WHAT THE EXERCISE ASKS:
When you reproduce the data, keep every word exactly as it stands and leave the pictures out.
DATA SEGMENT section start
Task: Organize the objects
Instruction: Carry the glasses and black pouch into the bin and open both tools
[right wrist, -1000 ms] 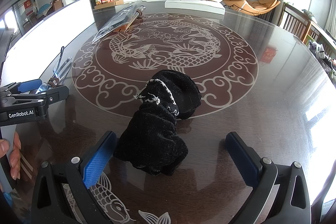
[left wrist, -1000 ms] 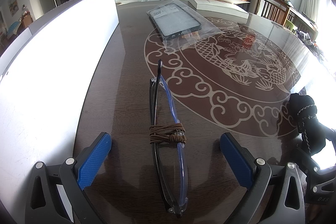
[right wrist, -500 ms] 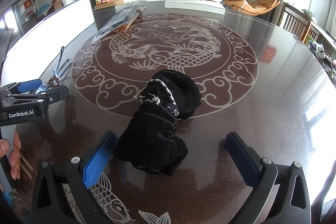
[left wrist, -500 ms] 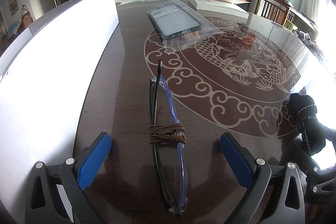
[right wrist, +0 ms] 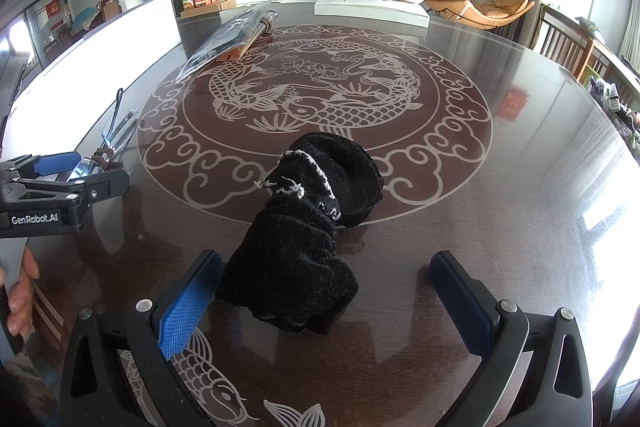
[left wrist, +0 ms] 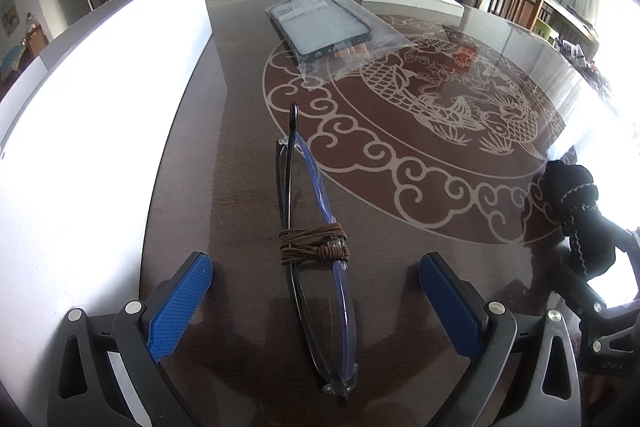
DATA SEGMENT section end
RESULT BELOW:
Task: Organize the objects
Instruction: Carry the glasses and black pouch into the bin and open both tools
[right wrist, -1000 ms] 
[left wrist, -1000 ms] 
[right wrist, -500 ms] 
[left wrist, -500 ms] 
[right wrist, +0 ms] 
[left wrist, +0 ms] 

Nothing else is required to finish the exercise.